- _Problem to work on_: Each line of the listing must be transcribed exactly, except for the images, which should be excluded.

[Working data Boundary: Start]

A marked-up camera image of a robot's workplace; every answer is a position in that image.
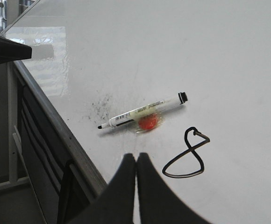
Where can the white whiteboard marker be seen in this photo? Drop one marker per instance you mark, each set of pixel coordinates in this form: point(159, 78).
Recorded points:
point(143, 111)

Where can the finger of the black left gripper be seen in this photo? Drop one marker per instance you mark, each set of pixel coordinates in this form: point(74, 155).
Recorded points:
point(13, 51)

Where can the red round magnet taped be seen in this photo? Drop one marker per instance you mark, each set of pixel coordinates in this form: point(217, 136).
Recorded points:
point(149, 122)

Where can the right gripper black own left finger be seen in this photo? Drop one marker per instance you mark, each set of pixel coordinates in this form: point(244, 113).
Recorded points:
point(116, 203)

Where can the grey metal table frame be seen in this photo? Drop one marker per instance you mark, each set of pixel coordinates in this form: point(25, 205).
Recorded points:
point(18, 175)

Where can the grey aluminium whiteboard frame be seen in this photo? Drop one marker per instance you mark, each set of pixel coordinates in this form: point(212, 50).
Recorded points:
point(93, 177)

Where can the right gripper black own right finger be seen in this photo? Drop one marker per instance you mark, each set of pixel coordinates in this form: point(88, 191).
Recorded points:
point(157, 202)

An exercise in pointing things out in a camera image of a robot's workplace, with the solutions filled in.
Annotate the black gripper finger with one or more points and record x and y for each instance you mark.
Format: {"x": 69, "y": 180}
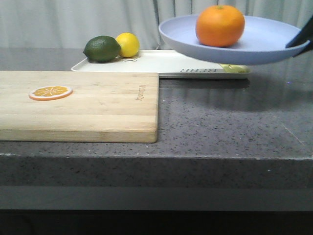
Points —
{"x": 309, "y": 47}
{"x": 303, "y": 35}

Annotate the light blue round plate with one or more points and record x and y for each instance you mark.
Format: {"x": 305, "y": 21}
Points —
{"x": 263, "y": 41}

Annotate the orange fruit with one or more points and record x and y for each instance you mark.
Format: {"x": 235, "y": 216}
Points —
{"x": 220, "y": 26}

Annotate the cream rectangular tray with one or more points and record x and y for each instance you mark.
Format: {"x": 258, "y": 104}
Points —
{"x": 168, "y": 64}

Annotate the yellow lemon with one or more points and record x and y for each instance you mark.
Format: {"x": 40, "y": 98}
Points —
{"x": 129, "y": 44}

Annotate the green lime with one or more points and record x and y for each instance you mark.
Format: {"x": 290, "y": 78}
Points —
{"x": 102, "y": 49}

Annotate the wooden cutting board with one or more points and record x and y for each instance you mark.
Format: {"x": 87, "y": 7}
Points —
{"x": 103, "y": 107}

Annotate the orange slice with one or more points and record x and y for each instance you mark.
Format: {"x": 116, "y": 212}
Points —
{"x": 50, "y": 93}

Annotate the grey curtain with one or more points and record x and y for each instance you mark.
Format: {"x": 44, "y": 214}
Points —
{"x": 71, "y": 23}

[Working data Boundary: End]

- _Reply_:
A marked-up camera image of a robot's workplace; every answer is a position in that image.
Where can the white whiteboard marker be seen in this photo? Drop one marker per instance you mark, each set of pixel coordinates in this form: point(159, 78).
Recorded points:
point(143, 111)

Where can the finger of the black left gripper be seen in this photo? Drop one marker per instance you mark, each set of pixel coordinates in this form: point(74, 155).
Recorded points:
point(13, 51)

Where can the red round magnet taped be seen in this photo? Drop one marker per instance you mark, each set of pixel coordinates in this form: point(217, 136).
Recorded points:
point(149, 122)

Where can the right gripper black own left finger be seen in this photo? Drop one marker per instance you mark, each set of pixel coordinates in this form: point(244, 113).
Recorded points:
point(116, 203)

Where can the grey metal table frame be seen in this photo? Drop one marker per instance you mark, each set of pixel coordinates in this form: point(25, 205).
Recorded points:
point(18, 175)

Where can the grey aluminium whiteboard frame be seen in this photo? Drop one marker per instance you mark, each set of pixel coordinates in this form: point(212, 50).
Recorded points:
point(93, 177)

Where can the right gripper black own right finger be seen in this photo? Drop one marker per instance you mark, each set of pixel coordinates in this form: point(88, 191).
Recorded points:
point(157, 202)

An exercise in pointing things out in a camera image of a robot's workplace, with the solutions filled in.
Annotate the black gripper finger with one or more points and record x and y for each instance you mark.
Format: {"x": 69, "y": 180}
Points —
{"x": 309, "y": 47}
{"x": 303, "y": 35}

Annotate the light blue round plate with one or more points and record x and y for each instance you mark.
Format: {"x": 305, "y": 21}
Points —
{"x": 263, "y": 41}

Annotate the orange fruit with one or more points and record x and y for each instance you mark.
Format: {"x": 235, "y": 216}
Points —
{"x": 220, "y": 26}

Annotate the cream rectangular tray with one or more points and record x and y for each instance you mark.
Format: {"x": 258, "y": 104}
Points —
{"x": 168, "y": 64}

Annotate the yellow lemon with one or more points and record x and y for each instance you mark.
Format: {"x": 40, "y": 98}
Points —
{"x": 129, "y": 44}

Annotate the green lime with one or more points and record x and y for each instance you mark.
Format: {"x": 290, "y": 78}
Points —
{"x": 102, "y": 49}

Annotate the wooden cutting board with one or more points and record x and y for each instance you mark.
Format: {"x": 87, "y": 7}
Points —
{"x": 103, "y": 107}

Annotate the orange slice with one or more points and record x and y for each instance you mark.
Format: {"x": 116, "y": 212}
Points —
{"x": 50, "y": 93}

Annotate the grey curtain with one or more points and record x and y for each instance you mark.
Format: {"x": 44, "y": 214}
Points —
{"x": 71, "y": 23}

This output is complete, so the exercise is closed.